Exercise brief: Reproduce exactly, and only, the lines below from the one containing "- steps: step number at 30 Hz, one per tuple" through the one containing "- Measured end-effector".

(Items listed in a dataset)
○ ○ ○

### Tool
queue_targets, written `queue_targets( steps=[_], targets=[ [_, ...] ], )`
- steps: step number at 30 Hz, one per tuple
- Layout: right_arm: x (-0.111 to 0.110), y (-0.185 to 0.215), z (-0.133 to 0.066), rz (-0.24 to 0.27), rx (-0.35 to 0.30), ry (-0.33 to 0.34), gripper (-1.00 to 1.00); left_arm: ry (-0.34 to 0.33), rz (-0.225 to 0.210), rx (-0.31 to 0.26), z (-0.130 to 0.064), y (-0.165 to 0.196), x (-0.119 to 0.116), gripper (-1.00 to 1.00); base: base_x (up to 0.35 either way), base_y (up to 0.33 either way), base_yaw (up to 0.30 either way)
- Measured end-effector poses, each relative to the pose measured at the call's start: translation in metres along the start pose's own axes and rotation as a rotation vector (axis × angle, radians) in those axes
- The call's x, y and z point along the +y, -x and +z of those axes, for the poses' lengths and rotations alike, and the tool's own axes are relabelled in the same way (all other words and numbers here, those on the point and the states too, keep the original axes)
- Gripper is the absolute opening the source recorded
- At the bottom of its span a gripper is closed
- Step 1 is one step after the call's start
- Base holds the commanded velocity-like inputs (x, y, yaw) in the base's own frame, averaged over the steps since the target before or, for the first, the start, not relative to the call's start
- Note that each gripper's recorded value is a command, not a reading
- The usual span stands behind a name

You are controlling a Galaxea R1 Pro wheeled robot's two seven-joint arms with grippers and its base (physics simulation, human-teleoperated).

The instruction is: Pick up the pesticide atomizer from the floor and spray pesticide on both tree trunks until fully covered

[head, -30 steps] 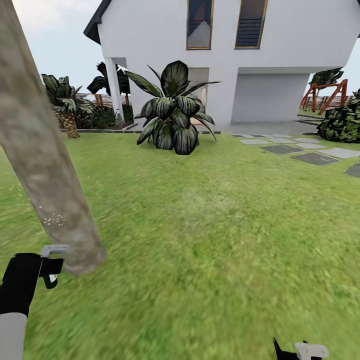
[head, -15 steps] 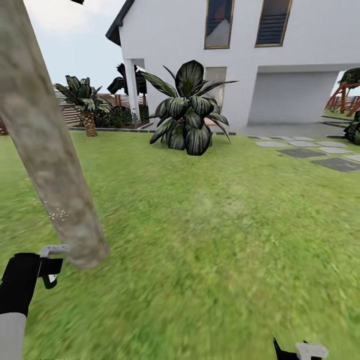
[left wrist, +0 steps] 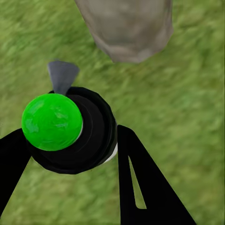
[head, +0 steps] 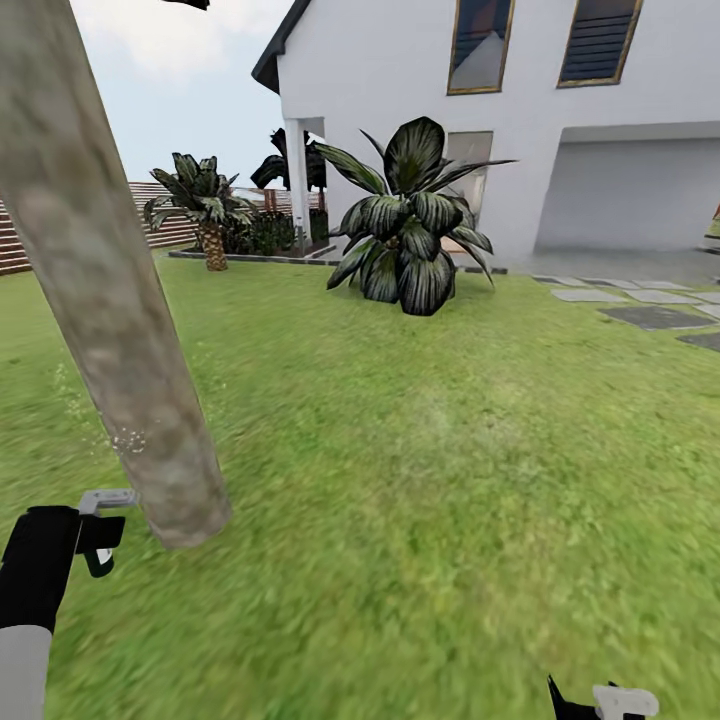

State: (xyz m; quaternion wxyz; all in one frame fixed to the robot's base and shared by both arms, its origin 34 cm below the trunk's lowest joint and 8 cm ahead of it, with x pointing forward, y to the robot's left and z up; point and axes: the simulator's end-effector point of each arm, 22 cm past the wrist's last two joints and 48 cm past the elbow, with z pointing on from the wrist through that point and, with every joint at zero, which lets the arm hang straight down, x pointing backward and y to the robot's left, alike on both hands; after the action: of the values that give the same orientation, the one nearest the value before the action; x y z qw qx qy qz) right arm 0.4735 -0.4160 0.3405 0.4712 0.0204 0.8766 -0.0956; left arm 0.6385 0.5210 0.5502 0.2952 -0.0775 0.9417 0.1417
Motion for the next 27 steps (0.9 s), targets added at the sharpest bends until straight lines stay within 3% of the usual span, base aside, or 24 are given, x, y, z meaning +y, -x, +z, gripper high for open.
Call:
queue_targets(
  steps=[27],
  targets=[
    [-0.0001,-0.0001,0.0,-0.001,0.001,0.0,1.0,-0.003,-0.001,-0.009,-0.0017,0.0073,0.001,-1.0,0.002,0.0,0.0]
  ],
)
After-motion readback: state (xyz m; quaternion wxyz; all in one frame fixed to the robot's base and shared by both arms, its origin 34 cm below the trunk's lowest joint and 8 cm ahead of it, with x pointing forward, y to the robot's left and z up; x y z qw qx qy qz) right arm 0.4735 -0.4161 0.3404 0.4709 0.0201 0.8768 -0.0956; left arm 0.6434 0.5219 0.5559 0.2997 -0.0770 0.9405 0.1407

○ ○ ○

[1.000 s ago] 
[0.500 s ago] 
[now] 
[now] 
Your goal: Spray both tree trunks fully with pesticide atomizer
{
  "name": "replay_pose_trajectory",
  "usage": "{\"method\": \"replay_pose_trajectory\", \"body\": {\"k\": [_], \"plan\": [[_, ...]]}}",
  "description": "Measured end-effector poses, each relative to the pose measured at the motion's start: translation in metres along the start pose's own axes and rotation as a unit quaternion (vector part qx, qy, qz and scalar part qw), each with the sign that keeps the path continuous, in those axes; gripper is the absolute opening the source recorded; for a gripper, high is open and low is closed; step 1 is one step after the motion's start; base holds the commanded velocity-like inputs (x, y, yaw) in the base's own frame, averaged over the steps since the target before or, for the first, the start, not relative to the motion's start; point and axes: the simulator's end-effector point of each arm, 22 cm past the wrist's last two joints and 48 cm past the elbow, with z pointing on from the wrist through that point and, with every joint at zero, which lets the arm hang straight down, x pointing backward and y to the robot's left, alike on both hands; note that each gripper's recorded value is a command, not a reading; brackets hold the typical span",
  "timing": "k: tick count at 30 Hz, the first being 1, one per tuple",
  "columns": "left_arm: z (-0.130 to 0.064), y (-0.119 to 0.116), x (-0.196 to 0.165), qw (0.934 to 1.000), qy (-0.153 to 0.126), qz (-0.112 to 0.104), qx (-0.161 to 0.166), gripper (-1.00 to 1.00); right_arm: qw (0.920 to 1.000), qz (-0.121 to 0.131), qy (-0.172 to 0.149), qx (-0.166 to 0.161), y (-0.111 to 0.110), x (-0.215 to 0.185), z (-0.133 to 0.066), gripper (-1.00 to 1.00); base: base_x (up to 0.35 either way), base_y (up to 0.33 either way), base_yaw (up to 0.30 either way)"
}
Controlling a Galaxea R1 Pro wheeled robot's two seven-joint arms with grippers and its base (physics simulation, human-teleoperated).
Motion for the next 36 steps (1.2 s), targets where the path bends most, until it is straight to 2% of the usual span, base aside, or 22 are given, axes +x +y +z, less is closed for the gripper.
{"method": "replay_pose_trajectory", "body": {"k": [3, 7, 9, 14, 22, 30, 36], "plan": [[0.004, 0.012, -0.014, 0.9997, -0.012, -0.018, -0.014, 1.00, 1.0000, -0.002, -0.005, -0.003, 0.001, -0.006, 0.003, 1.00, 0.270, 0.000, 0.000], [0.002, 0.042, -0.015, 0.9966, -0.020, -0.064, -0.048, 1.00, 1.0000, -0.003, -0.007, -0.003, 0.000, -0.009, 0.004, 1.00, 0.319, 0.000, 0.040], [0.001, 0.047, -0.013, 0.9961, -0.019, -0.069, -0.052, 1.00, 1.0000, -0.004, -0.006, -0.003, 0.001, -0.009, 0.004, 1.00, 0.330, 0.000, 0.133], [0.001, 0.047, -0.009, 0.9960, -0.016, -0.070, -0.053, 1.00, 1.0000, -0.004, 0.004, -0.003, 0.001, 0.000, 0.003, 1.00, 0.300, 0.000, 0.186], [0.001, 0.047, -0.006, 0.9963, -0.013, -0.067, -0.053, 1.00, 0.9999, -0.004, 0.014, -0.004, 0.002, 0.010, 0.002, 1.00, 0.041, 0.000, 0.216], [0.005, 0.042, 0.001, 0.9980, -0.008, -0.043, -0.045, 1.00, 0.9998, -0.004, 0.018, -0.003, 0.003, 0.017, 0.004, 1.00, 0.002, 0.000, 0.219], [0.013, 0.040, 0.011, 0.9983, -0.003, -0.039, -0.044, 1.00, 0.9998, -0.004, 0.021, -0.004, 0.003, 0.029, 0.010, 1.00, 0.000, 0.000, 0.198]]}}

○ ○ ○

Answer to the problem:
- steps: step number at 30 Hz, one per tuple
- Layout: right_arm: x (-0.111 to 0.110), y (-0.185 to 0.215), z (-0.133 to 0.066), rz (-0.24 to 0.27), rx (-0.35 to 0.30), ry (-0.33 to 0.34), gripper (-1.00 to 1.00); left_arm: ry (-0.34 to 0.33), rz (-0.225 to 0.210), rx (-0.31 to 0.26), z (-0.130 to 0.064), y (-0.165 to 0.196), x (-0.119 to 0.116), gripper (-1.00 to 1.00); base: base_x (up to 0.35 either way), base_y (up to 0.33 either way), base_yaw (up to 0.30 either way)
- Measured end-effector poses, each relative to the pose measured at the call's start: translation in metres along the start pose's own axes and rotation as a rotation vector (axis × angle, radians) in those axes

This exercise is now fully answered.